• WORK ORDER
The records below are to be quoted in full; please keep every word exact.

[Data items]
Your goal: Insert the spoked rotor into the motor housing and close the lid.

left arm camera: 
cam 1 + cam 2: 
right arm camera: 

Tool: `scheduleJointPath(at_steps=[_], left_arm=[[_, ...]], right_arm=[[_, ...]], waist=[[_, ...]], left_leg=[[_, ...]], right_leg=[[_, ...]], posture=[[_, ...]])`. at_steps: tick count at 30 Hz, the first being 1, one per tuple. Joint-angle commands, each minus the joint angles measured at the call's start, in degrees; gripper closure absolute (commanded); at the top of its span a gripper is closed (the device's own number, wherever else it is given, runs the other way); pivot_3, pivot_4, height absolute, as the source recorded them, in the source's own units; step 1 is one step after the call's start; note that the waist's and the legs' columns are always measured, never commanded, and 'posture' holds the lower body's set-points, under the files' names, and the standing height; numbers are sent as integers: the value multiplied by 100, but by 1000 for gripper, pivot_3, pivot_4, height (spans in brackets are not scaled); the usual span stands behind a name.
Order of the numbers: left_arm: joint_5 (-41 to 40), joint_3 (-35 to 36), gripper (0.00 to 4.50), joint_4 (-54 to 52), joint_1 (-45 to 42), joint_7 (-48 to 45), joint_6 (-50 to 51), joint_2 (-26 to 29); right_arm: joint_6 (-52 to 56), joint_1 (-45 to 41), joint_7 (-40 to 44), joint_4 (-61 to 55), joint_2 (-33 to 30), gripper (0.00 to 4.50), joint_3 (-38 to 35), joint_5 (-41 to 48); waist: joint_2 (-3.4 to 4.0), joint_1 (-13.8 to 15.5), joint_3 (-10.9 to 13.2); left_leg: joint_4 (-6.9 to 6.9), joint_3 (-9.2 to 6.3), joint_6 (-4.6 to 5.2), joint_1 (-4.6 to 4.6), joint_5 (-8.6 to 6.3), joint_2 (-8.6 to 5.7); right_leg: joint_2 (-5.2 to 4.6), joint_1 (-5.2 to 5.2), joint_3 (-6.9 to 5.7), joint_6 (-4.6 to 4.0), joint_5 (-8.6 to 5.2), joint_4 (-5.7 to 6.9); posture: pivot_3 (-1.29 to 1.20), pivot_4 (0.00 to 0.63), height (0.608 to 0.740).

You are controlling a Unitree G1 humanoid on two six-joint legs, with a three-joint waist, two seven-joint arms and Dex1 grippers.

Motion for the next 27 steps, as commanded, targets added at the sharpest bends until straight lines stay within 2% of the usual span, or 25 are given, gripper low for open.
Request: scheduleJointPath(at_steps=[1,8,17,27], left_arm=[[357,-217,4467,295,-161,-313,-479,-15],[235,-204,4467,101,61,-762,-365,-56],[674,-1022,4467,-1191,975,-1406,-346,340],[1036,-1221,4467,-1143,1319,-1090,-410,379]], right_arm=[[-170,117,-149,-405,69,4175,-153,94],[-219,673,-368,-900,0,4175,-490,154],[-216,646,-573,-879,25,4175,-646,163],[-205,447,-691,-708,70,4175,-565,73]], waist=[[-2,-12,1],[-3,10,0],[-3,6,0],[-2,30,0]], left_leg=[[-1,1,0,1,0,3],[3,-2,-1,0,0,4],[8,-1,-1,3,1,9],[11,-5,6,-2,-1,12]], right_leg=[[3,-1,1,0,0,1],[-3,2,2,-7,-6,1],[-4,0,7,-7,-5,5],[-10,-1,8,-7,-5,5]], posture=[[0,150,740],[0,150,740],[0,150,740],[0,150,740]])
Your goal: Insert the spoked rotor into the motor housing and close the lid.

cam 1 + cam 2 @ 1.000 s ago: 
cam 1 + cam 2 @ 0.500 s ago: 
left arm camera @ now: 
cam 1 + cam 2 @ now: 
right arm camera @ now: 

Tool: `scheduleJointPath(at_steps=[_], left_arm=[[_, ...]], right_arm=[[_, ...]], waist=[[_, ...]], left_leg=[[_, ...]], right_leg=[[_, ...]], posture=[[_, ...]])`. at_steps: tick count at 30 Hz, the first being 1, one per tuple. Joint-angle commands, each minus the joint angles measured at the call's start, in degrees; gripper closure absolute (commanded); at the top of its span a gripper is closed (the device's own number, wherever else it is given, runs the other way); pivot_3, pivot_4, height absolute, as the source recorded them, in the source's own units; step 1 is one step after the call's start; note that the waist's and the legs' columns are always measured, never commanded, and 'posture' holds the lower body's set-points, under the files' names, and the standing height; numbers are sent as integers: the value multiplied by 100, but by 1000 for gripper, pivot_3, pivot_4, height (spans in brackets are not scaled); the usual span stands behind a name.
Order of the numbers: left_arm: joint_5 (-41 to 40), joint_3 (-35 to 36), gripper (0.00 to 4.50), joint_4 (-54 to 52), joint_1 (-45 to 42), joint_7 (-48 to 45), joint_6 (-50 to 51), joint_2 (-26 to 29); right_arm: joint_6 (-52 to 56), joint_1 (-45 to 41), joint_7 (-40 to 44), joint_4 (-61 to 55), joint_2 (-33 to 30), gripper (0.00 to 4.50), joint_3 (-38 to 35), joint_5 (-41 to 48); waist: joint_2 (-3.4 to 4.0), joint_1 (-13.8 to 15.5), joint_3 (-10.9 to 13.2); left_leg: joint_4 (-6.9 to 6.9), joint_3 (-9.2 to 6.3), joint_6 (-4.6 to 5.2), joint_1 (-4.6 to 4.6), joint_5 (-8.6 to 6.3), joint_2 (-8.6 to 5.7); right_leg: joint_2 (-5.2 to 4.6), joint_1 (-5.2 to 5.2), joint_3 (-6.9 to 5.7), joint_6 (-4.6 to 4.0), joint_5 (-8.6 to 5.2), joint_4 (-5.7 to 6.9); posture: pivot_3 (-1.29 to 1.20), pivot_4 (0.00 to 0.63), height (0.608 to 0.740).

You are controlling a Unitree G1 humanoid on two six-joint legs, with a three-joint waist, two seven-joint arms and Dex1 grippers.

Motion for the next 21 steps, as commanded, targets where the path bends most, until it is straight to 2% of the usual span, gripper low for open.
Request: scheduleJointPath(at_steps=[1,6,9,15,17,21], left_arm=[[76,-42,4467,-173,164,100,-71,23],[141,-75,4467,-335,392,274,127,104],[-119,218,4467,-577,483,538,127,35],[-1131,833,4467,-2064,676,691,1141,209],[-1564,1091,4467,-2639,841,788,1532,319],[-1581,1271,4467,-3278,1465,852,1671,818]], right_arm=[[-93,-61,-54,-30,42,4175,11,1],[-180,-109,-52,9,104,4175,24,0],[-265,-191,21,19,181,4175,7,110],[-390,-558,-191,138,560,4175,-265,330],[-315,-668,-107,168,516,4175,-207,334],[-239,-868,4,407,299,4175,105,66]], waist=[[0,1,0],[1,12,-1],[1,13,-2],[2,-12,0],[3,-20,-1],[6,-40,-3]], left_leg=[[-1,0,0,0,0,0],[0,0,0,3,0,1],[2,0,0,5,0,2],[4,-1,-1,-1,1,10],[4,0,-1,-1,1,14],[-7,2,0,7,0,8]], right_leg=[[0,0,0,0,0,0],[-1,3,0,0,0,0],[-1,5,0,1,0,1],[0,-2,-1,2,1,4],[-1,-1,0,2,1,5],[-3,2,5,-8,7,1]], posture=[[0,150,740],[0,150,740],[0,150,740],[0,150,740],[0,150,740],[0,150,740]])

• EXPECTED ANSWER
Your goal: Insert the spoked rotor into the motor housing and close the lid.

left arm camera: 
cam 1 + cam 2: 
right arm camera: 

Tool: `scheduleJointPath(at_steps=[_], left_arm=[[_, ...]], right_arm=[[_, ...]], waist=[[_, ...]], left_leg=[[_, ...]], right_leg=[[_, ...]], posture=[[_, ...]])`. at_steps: tick count at 30 Hz, the first being 1, one per tuple. Joint-angle commands, each minus the joint angles measured at the call's start, in degrees; gripper closure absolute (commanded); at the top of its span a gripper is closed (the device's own number, wherever else it is given, runs the other way); pivot_3, pivot_4, height absolute, as the source recorded them, in the source's own units; step 1 is one step after the call's start; note that the waist's and the legs' columns are always measured, never commanded, and 'posture' holds the lower body's set-points, under the files' names, and the standing height; numbers are sent as integers: the value multiplied by 100, but by 1000 for gripper, pivot_3, pivot_4, height (spans in brackets are not scaled); the usual span stands behind a name.
Order of the numbers: left_arm: joint_5 (-41 to 40), joint_3 (-35 to 36), gripper (0.00 to 4.50), joint_4 (-54 to 52), joint_1 (-45 to 42), joint_7 (-48 to 45), joint_6 (-50 to 51), joint_2 (-26 to 29); right_arm: joint_6 (-52 to 56), joint_1 (-45 to 41), joint_7 (-40 to 44), joint_4 (-61 to 55), joint_2 (-33 to 30), gripper (0.00 to 4.50), joint_3 (-38 to 35), joint_5 (-41 to 48); waist: joint_2 (-3.4 to 4.0), joint_1 (-13.8 to 15.5), joint_3 (-10.9 to 13.2); left_leg: joint_4 (-6.9 to 6.9), joint_3 (-9.2 to 6.3), joint_6 (-4.6 to 5.2), joint_1 (-4.6 to 4.6), joint_5 (-8.6 to 6.3), joint_2 (-8.6 to 5.7); right_leg: joint_2 (-5.2 to 4.6), joint_1 (-5.2 to 5.2), joint_3 (-6.9 to 5.7), joint_6 (-4.6 to 4.0), joint_5 (-8.6 to 5.2), joint_4 (-5.7 to 6.9); posture: pivot_3 (-1.29 to 1.20), pivot_4 (0.00 to 0.63), height (0.608 to 0.740).

You are controlling a Unitree G1 humanoid on two six-joint legs, with a three-joint waist, two seven-joint arms and Dex1 grippers.

Motion for the next 27 steps, as commanded, targets added at the sharpest bends until straight lines stay within 2% of the usual span, or 25 are given, gripper low for open.
Request: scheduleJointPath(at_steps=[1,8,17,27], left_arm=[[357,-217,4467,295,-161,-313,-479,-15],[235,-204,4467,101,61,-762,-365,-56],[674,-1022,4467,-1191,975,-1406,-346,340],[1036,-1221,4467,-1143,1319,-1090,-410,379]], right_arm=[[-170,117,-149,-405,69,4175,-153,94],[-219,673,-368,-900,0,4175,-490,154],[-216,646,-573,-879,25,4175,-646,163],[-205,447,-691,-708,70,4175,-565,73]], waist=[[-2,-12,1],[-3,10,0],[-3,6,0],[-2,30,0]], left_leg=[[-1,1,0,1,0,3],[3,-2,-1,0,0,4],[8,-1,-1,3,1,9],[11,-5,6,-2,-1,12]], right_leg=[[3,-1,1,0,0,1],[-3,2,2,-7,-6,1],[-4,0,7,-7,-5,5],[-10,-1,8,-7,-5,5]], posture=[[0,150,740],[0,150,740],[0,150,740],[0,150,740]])
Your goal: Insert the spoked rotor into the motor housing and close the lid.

cam 1 + cam 2 @ 1.000 s ago: 
cam 1 + cam 2 @ 0.500 s ago: 
left arm camera @ now: 
cam 1 + cam 2 @ now: 
right arm camera @ now: 

Tool: `scheduleJointPath(at_steps=[_], left_arm=[[_, ...]], right_arm=[[_, ...]], waist=[[_, ...]], left_leg=[[_, ...]], right_leg=[[_, ...]], posture=[[_, ...]])`. at_steps: tick count at 30 Hz, the first being 1, one per tuple. Joint-angle commands, each minus the joint angles measured at the call's start, in degrees; gripper closure absolute (commanded); at the top of its span a gripper is closed (the device's own number, wherever else it is given, runs the other way); pivot_3, pivot_4, height absolute, as the source recorded them, in the source's own units; step 1 is one step after the call's start; note that the waist's and the legs' columns are always measured, never commanded, and 'posture' holds the lower body's set-points, under the files' names, and the standing height; numbers are sent as integers: the value multiplied by 100, but by 1000 for gripper, pivot_3, pivot_4, height (spans in brackets are not scaled); the usual span stands behind a name.
Order of the numbers: left_arm: joint_5 (-41 to 40), joint_3 (-35 to 36), gripper (0.00 to 4.50), joint_4 (-54 to 52), joint_1 (-45 to 42), joint_7 (-48 to 45), joint_6 (-50 to 51), joint_2 (-26 to 29); right_arm: joint_6 (-52 to 56), joint_1 (-45 to 41), joint_7 (-40 to 44), joint_4 (-61 to 55), joint_2 (-33 to 30), gripper (0.00 to 4.50), joint_3 (-38 to 35), joint_5 (-41 to 48); waist: joint_2 (-3.4 to 4.0), joint_1 (-13.8 to 15.5), joint_3 (-10.9 to 13.2); left_leg: joint_4 (-6.9 to 6.9), joint_3 (-9.2 to 6.3), joint_6 (-4.6 to 5.2), joint_1 (-4.6 to 4.6), joint_5 (-8.6 to 6.3), joint_2 (-8.6 to 5.7); right_leg: joint_2 (-5.2 to 4.6), joint_1 (-5.2 to 5.2), joint_3 (-6.9 to 5.7), joint_6 (-4.6 to 4.0), joint_5 (-8.6 to 5.2), joint_4 (-5.7 to 6.9); posture: pivot_3 (-1.29 to 1.20), pivot_4 (0.00 to 0.63), height (0.608 to 0.740).

You are controlling a Unitree G1 humanoid on two six-joint legs, with a three-joint waist, two seven-joint arms and Dex1 grippers.

Motion for the next 21 steps, as commanded, targets where the path bends most, until it is straight to 2% of the usual span, gripper low for open.
Request: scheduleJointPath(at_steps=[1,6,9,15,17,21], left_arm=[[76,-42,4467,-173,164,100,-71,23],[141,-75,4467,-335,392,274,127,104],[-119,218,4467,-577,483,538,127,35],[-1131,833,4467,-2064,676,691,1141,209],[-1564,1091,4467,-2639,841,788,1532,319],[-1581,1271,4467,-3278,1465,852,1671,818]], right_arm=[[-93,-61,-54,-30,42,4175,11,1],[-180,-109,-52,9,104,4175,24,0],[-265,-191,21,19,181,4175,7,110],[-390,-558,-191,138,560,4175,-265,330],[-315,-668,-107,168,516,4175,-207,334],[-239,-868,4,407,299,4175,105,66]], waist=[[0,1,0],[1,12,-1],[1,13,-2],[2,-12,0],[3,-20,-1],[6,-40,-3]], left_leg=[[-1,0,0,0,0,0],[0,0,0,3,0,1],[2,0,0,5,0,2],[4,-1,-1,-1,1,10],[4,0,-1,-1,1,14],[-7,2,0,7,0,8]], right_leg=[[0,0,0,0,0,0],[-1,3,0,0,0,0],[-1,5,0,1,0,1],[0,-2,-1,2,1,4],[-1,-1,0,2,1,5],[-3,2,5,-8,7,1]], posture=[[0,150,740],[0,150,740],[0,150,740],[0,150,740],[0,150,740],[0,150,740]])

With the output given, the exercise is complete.